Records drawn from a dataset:

########################################

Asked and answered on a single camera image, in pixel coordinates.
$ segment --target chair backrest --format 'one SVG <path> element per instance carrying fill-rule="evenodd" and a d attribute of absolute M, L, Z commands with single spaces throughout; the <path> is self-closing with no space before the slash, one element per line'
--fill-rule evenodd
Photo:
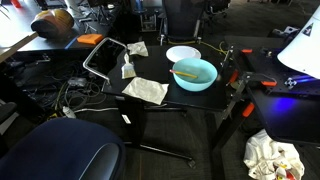
<path fill-rule="evenodd" d="M 162 0 L 166 15 L 167 36 L 190 39 L 197 36 L 197 23 L 202 18 L 206 0 Z"/>

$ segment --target floor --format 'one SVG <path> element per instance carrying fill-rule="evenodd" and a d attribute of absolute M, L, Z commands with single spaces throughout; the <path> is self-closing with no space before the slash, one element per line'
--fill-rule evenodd
<path fill-rule="evenodd" d="M 302 27 L 320 4 L 318 0 L 293 1 L 291 6 L 285 3 L 260 3 L 257 1 L 232 0 L 226 18 L 217 17 L 211 27 L 206 26 L 203 41 L 217 46 L 225 35 L 266 37 L 272 29 L 284 30 L 288 25 Z M 156 33 L 139 33 L 134 38 L 142 39 L 147 45 L 158 44 Z M 58 76 L 48 71 L 39 72 L 46 78 Z M 112 97 L 99 95 L 90 99 L 86 107 L 115 107 Z M 124 123 L 118 111 L 80 112 L 78 118 L 106 126 L 118 134 L 124 141 L 129 139 L 124 130 Z M 210 161 L 209 142 L 216 128 L 221 123 L 212 112 L 188 109 L 187 114 L 149 113 L 144 143 L 160 148 L 172 149 L 190 155 L 196 161 L 192 169 L 187 162 L 178 158 L 127 148 L 127 161 L 120 180 L 206 180 L 218 179 L 219 172 L 214 171 Z M 19 139 L 30 132 L 36 125 L 23 118 L 18 118 L 4 134 L 8 145 L 13 146 Z M 248 138 L 261 126 L 255 116 L 246 121 L 222 149 L 224 173 L 227 180 L 251 179 L 248 168 L 243 163 L 245 145 Z M 306 170 L 302 179 L 320 179 L 320 150 L 311 146 L 296 145 Z"/>

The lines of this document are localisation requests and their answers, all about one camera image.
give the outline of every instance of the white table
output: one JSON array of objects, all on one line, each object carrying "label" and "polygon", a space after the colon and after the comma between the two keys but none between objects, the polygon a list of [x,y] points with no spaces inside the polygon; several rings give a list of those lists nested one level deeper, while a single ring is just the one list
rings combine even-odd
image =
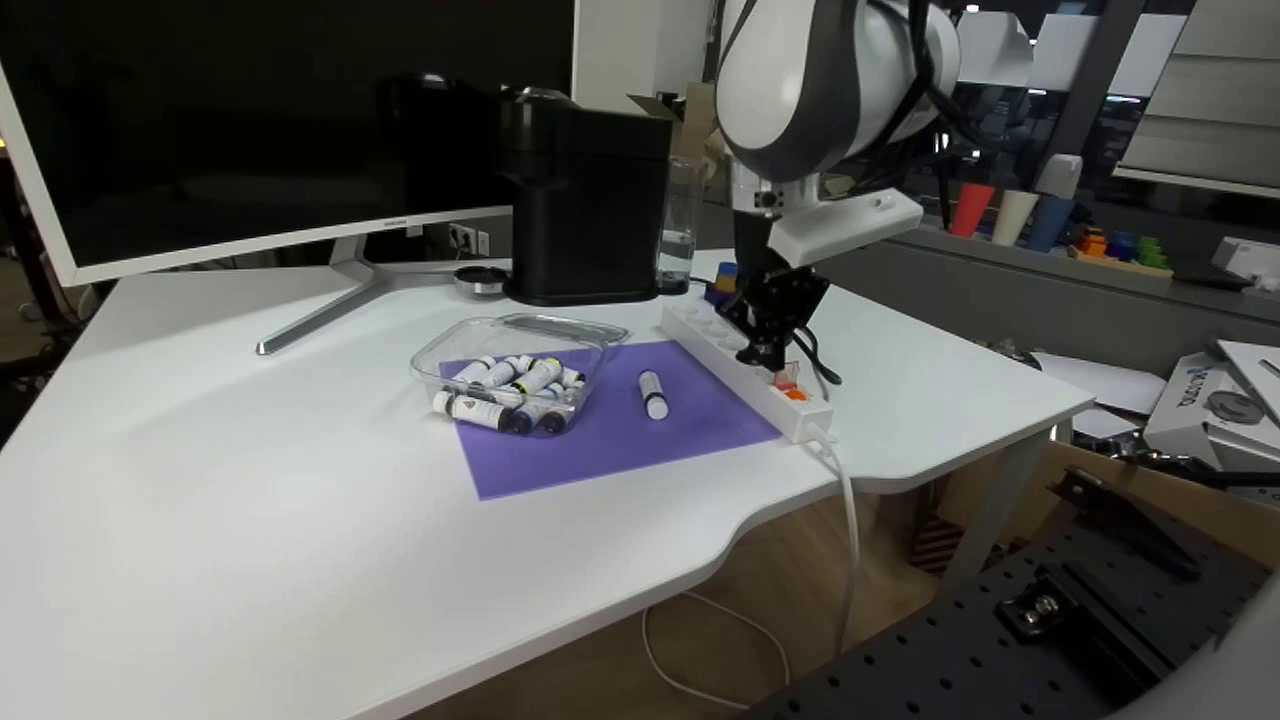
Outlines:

########################################

* Your objective *
Take only the lines above from the one that has "segment --target chair" through the one that has "give the outline" and reproduce them exactly, omitting any pictures.

* Output of the exercise *
$ segment --target chair backrest --format 'one SVG <path> element per instance carrying fill-rule="evenodd" and a d attribute of absolute M, L, Z commands with single spaces throughout; the <path> is self-closing with no space before the slash, one element per line'
--fill-rule evenodd
Photo:
<path fill-rule="evenodd" d="M 162 0 L 166 15 L 167 36 L 190 39 L 197 36 L 197 23 L 202 18 L 206 0 Z"/>

$ segment --target floor --format 'one SVG <path> element per instance carrying fill-rule="evenodd" and a d attribute of absolute M, L, Z commands with single spaces throughout; the <path> is self-closing with no space before the slash, one element per line'
--fill-rule evenodd
<path fill-rule="evenodd" d="M 302 27 L 320 4 L 318 0 L 293 1 L 291 6 L 285 3 L 260 3 L 257 1 L 232 0 L 226 18 L 217 17 L 211 27 L 206 26 L 203 41 L 217 46 L 225 35 L 266 37 L 272 29 L 284 30 L 288 25 Z M 156 33 L 139 33 L 134 38 L 142 39 L 147 45 L 158 44 Z M 58 76 L 48 71 L 39 72 L 46 78 Z M 112 97 L 99 95 L 90 99 L 86 107 L 115 107 Z M 124 123 L 118 111 L 80 112 L 78 118 L 106 126 L 118 134 L 124 141 L 129 139 L 124 130 Z M 210 161 L 209 142 L 216 128 L 221 123 L 212 112 L 188 109 L 187 114 L 149 113 L 144 143 L 160 148 L 172 149 L 190 155 L 196 161 L 192 169 L 187 162 L 178 158 L 127 148 L 127 161 L 120 180 L 206 180 L 218 179 L 219 172 L 214 171 Z M 19 139 L 30 132 L 36 125 L 23 118 L 18 118 L 4 134 L 8 145 L 13 146 Z M 248 138 L 261 126 L 255 116 L 246 121 L 222 149 L 224 173 L 227 180 L 251 179 L 248 168 L 243 163 L 245 145 Z M 306 170 L 302 179 L 320 179 L 320 150 L 311 146 L 296 145 Z"/>

The lines of this document are localisation requests and their answers, all about one camera image.
give the outline of every instance of the white table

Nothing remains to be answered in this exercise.